女性アマチュアゴルファー編、女子プロ編と続いてきた本連載。今回からは“キャディ編”と題し、われわれおやじゴルファーを最も身近で見ている彼女たちからのクレーム? 本音? をお届けしよう。

取材/文・一寸木芳枝 イラスト・オゼキイサム

カートのハイジャックにダンマリまで……キャディ泣かせのお客さん①

キャディ編をスタートするに当たり、複数のコースで何人かのキャディさんに取材したところ、出てくる出てくる困ったオヤジエピソードの数々……。シーズン3の第1回は、関東近郊の名門コースに所属するキャディさんからのタレコミを紹介しよう。

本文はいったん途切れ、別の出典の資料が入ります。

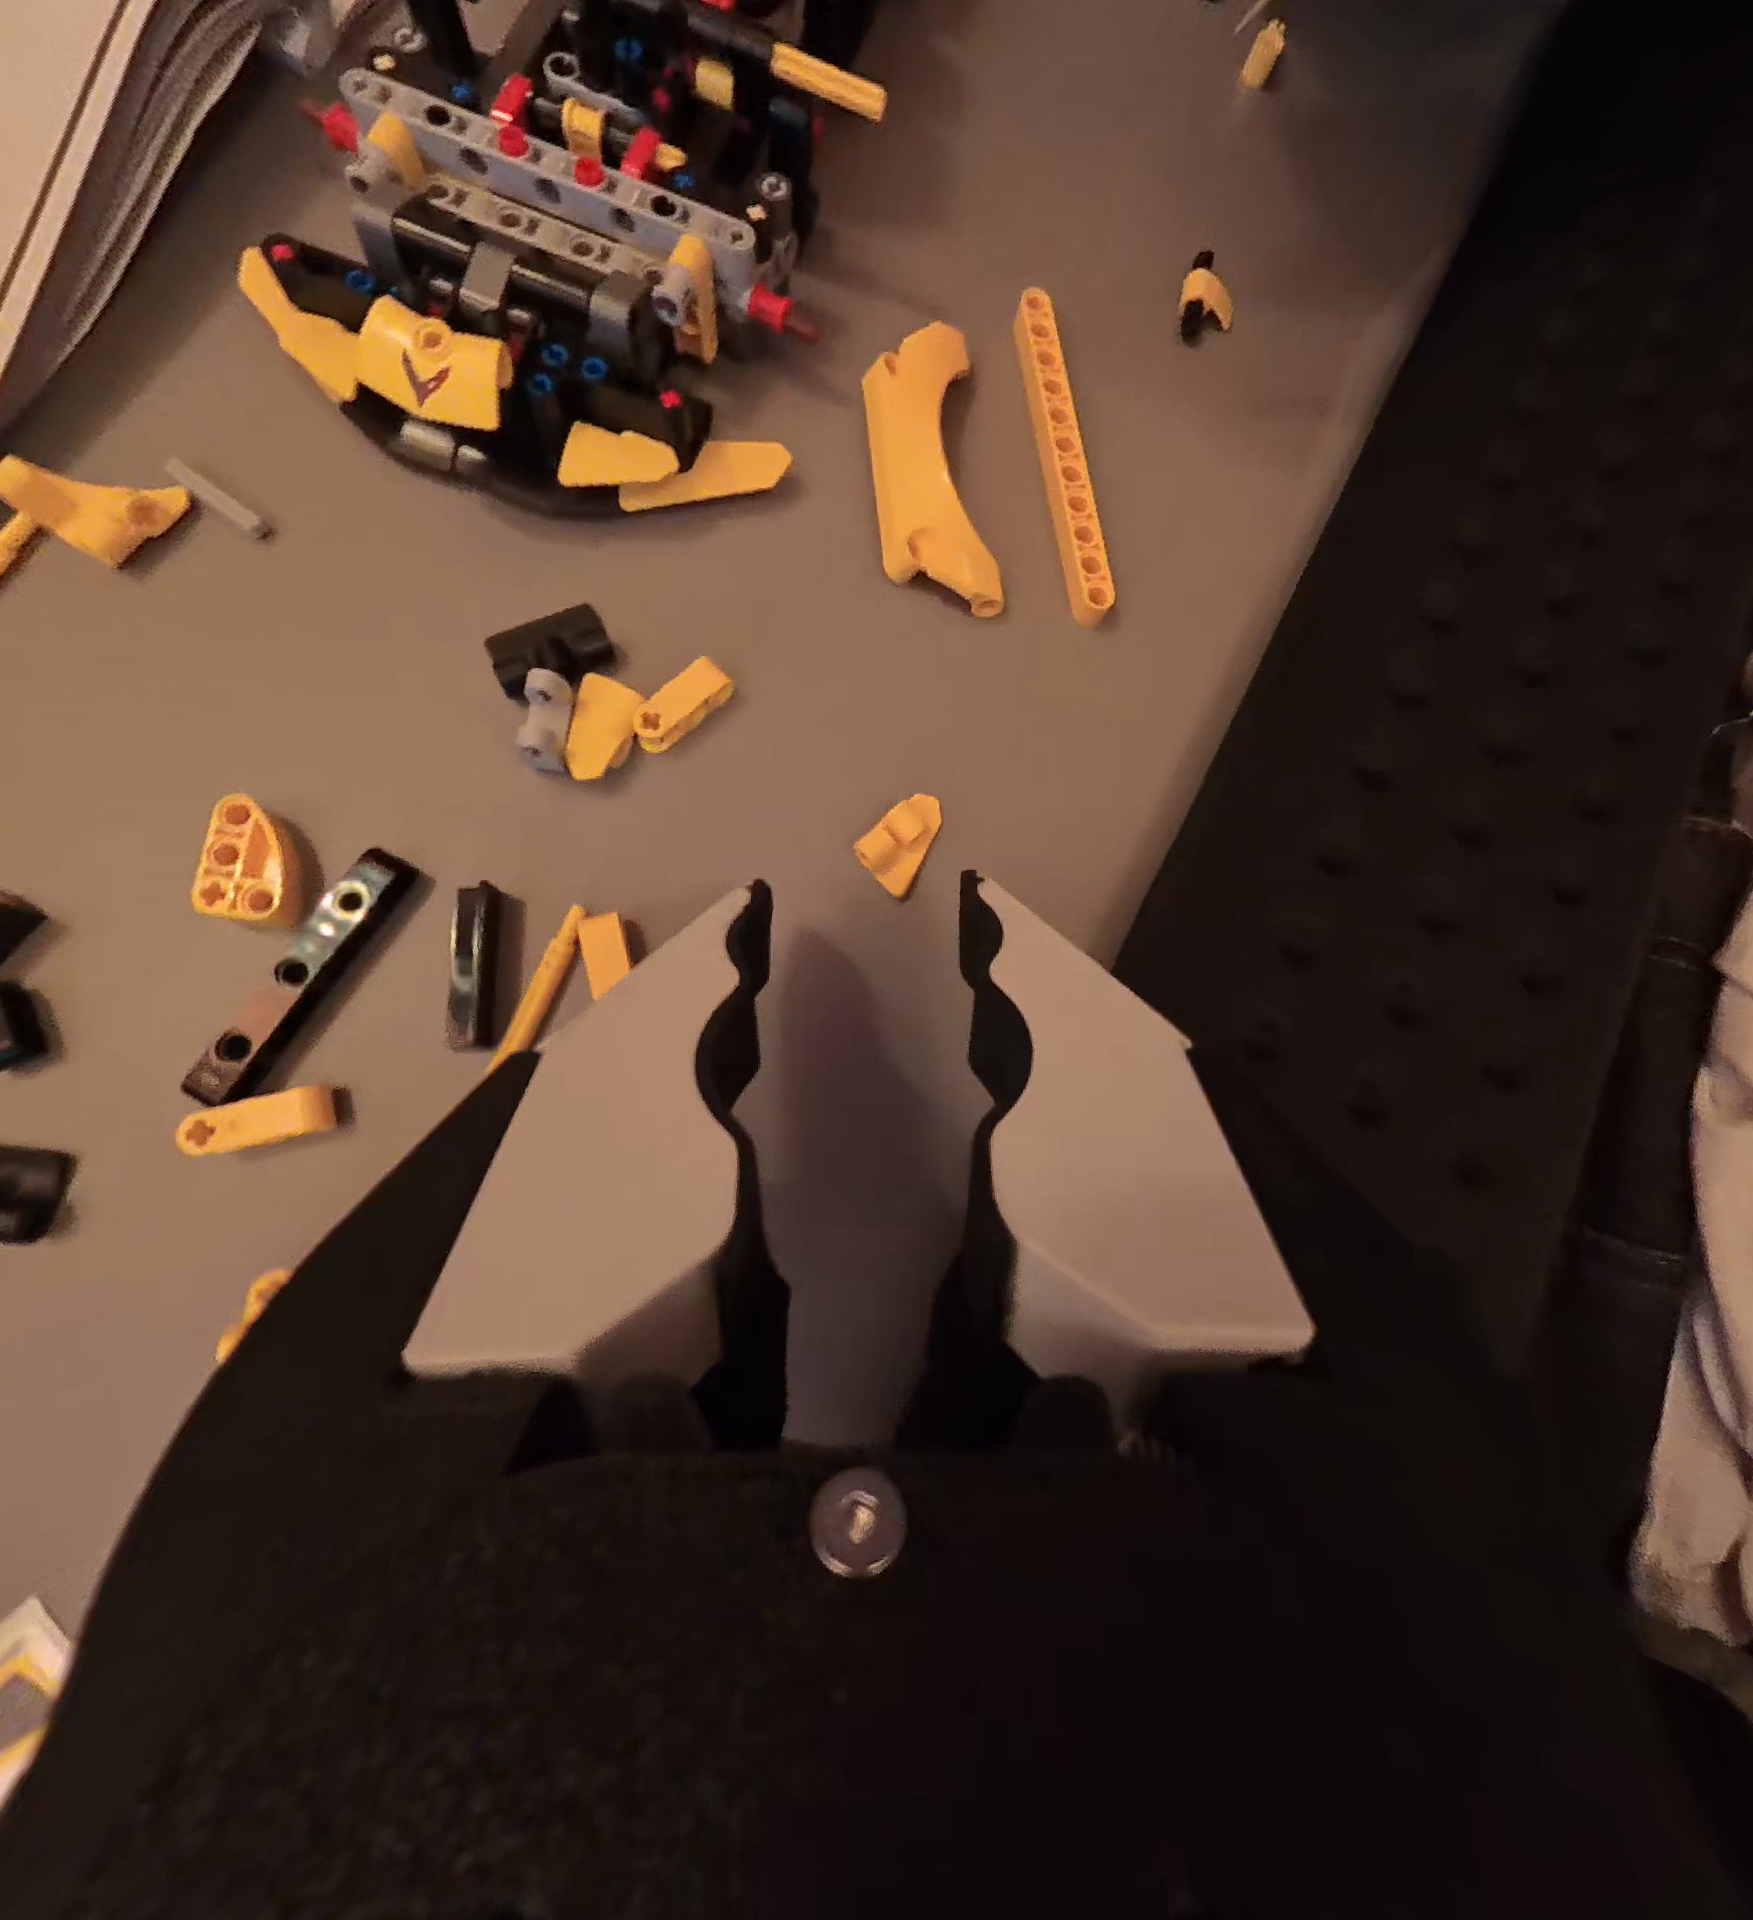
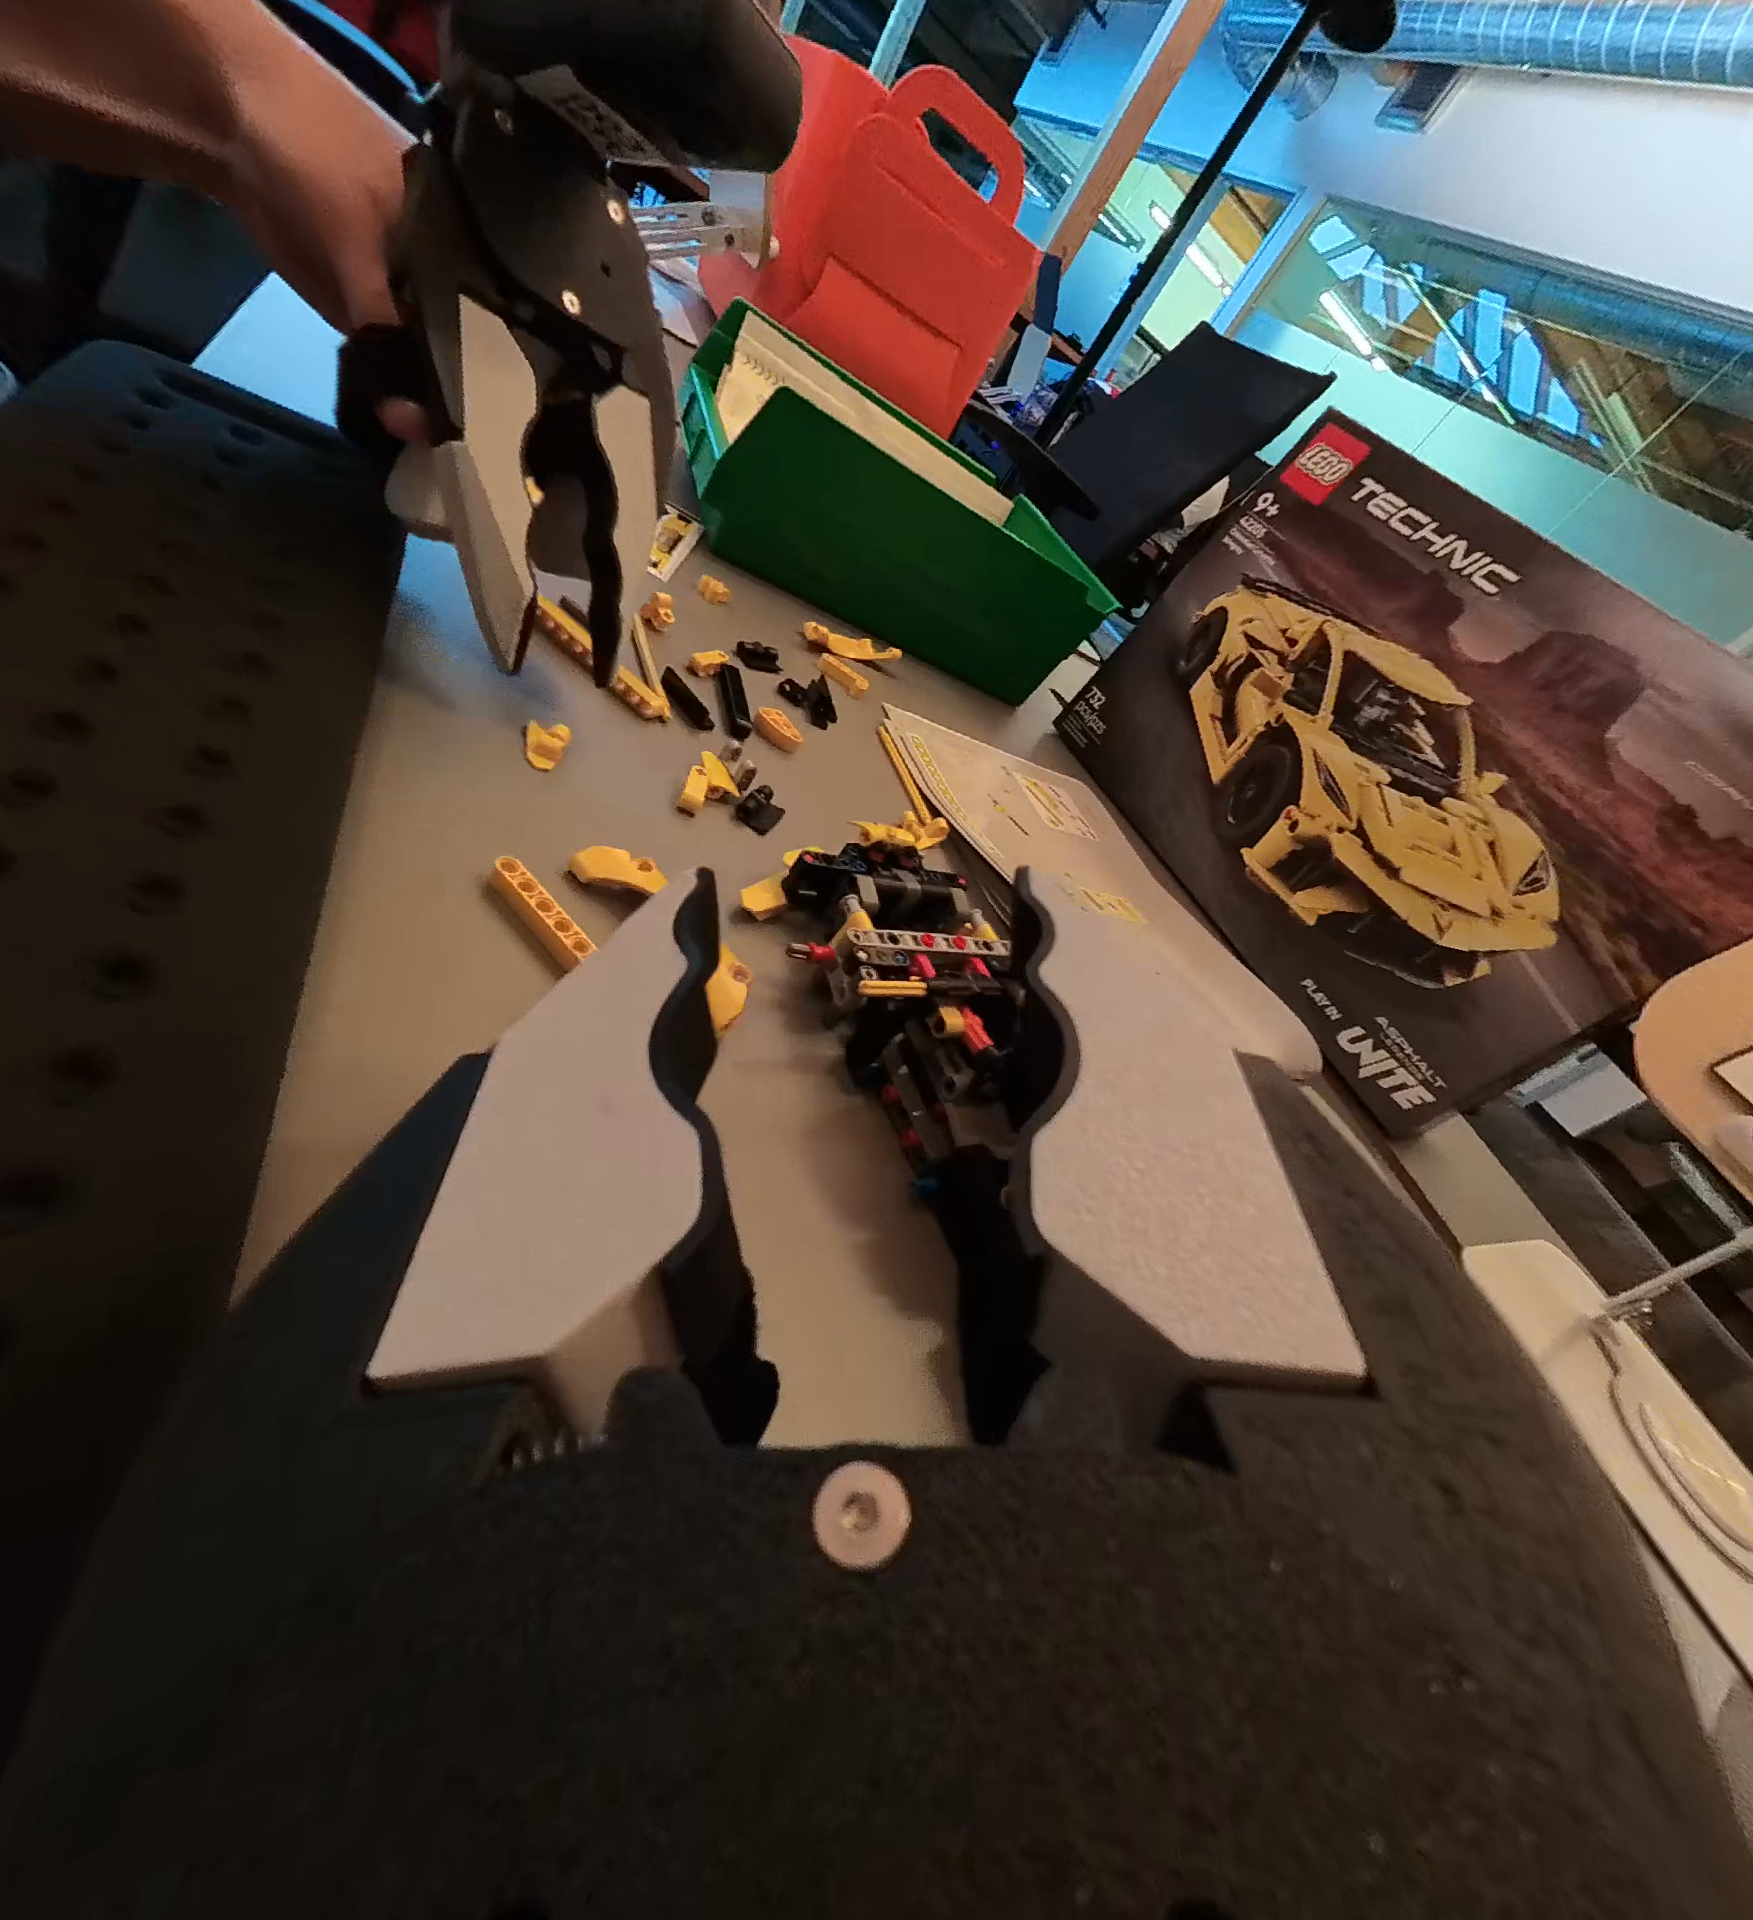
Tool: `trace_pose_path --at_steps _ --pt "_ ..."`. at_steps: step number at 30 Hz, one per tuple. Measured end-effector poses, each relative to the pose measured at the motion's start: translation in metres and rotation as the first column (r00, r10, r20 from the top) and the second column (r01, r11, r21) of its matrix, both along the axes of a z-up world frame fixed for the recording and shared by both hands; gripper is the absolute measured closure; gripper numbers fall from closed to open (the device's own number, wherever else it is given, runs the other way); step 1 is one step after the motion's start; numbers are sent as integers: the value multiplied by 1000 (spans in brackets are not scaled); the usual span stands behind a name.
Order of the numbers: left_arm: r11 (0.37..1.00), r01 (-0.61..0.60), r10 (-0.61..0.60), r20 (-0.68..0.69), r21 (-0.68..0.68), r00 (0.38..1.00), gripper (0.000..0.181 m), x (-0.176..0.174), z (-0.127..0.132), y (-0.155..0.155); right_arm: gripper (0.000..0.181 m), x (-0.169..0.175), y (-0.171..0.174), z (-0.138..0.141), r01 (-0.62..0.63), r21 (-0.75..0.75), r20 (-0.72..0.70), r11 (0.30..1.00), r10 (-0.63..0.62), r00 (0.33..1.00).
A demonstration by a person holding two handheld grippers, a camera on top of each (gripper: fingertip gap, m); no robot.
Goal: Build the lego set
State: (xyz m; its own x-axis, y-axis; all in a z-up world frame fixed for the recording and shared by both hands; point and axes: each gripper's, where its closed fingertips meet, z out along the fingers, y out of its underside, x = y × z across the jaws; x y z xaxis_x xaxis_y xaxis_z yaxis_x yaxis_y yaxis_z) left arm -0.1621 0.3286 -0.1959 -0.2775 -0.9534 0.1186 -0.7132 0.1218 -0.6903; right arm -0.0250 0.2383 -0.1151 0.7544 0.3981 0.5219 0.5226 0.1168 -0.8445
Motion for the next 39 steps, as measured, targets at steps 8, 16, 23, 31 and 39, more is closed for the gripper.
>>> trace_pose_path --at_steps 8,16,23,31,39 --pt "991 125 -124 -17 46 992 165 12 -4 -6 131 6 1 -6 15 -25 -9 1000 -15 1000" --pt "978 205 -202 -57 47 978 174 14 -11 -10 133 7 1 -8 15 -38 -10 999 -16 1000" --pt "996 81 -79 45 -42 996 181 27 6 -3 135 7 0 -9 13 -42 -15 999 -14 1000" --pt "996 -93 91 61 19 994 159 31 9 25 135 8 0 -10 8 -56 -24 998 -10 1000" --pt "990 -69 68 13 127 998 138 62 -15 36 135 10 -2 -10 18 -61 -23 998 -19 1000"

「実は、私たちキャディにとって一番困るお客さんはスロープレーヤーでもセクハラ親父でもないんです。もちろん、それらも困りますよ! だけど、何が一番か、と聞かれたら、“まったくしゃべらない人”と答えるでしょうね」

 え? まったくしゃべらない? それはどういうゴルファー?

「『何番にしましょう?』と聞いても無言。無言というより無視に近いですね。コース説明をしても何をしても、とにかく一切しゃべらないんです。これじゃあ私たち、仕事になりません……(泣)」

会話ができない……いや、しないのにキャディつきにする意味が分からないのだが……。

「本当にそうですよ! 過去には朝イチで『クラブに触らないで』っていわれたことや、コース説明をしたら『うるさいっ!』って怒鳴られたこともあります……。じゃあ何でキャディつきにしたんですか! って話ですよね。そういう会話ができないお客さんに当たったときは、完全にお通夜状態。18 ホール終わるまで憂鬱です」

そりゃそうだろう。ほかにはどんなキャディ泣かせなお客さんが?

「勝手にどんどんカートを動かしてしまう人ですね。私たちキャディの間では、“ハイジャック犯”と呼ばれています(苦笑)。もちろん、ボールを捜しに私が遠くまで行ってしまうなど、やむを得な い場合はカートをお願いすることもあります。でも、“ハイジャック犯”たちは、ただのせっかちだったり、自己中なだけで……。はっきりいって迷惑なんです。私たちの仕事を取らないでください!」

キャディさんの仕事を奪うのではなく、プロフェッショナルとしてきちんと敬意を払い、彼女たちに委ねることができるゴルファーこそ、スマートゴルファーといえるのだ。気をつけよう!